## What is required
Go through the lines below and copy each one that holds the string "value".

● ● ●

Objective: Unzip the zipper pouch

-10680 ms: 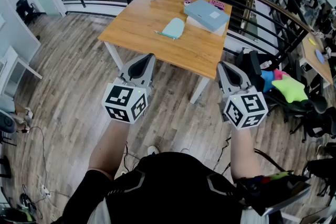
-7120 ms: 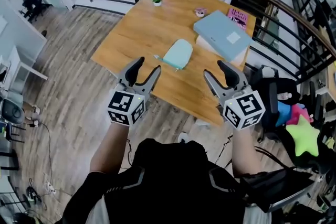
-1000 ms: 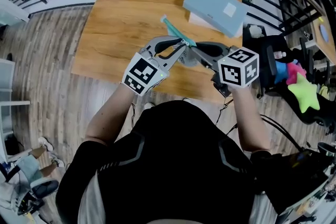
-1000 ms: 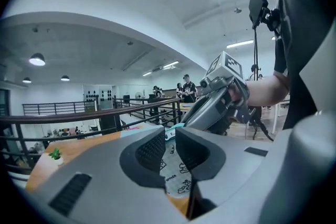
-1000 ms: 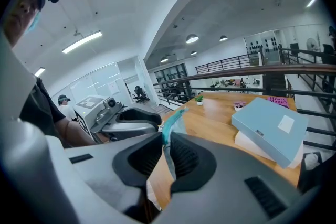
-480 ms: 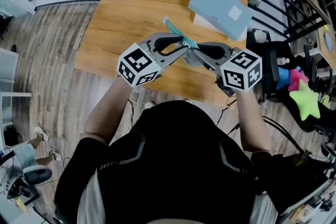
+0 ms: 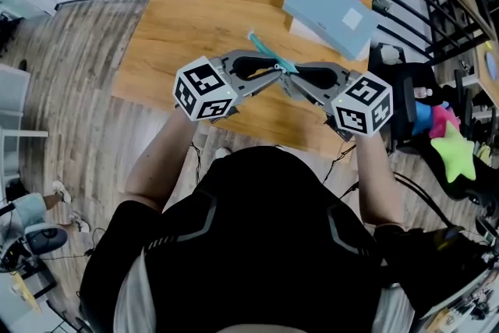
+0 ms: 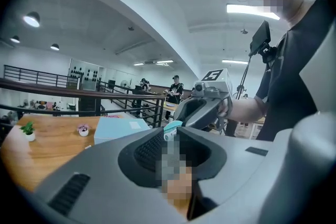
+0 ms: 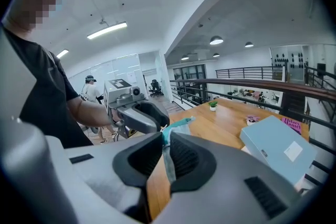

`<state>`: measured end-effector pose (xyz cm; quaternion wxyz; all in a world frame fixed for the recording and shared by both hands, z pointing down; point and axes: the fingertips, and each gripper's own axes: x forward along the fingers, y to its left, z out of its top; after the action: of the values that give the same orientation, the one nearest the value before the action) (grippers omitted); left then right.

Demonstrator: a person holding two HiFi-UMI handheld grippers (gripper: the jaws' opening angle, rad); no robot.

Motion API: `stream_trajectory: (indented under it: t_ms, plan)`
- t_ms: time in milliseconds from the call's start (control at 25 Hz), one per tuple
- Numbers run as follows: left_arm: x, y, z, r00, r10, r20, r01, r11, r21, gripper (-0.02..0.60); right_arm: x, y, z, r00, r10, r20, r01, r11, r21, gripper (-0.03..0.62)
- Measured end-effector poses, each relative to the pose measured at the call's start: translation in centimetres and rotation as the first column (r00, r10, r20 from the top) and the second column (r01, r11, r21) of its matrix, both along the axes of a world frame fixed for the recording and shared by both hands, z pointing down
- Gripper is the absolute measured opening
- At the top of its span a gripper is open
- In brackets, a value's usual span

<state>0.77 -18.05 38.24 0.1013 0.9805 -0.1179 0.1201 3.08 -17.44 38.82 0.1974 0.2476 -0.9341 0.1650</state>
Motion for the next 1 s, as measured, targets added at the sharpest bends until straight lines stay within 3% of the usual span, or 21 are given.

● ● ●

## The answer
`<state>`: measured end-effector pose (xyz cm; quaternion wxyz; all in a world frame fixed for the recording and shared by both hands, z pointing down; point and axes: the fingertips, and each gripper's own axes: x forward along the fingers, y to its left, z out of its top; after the action: of the values that give the same orientation, the one nearest the value before the action) (grippers omitted); left then right.
- In brackets, a value's usual span

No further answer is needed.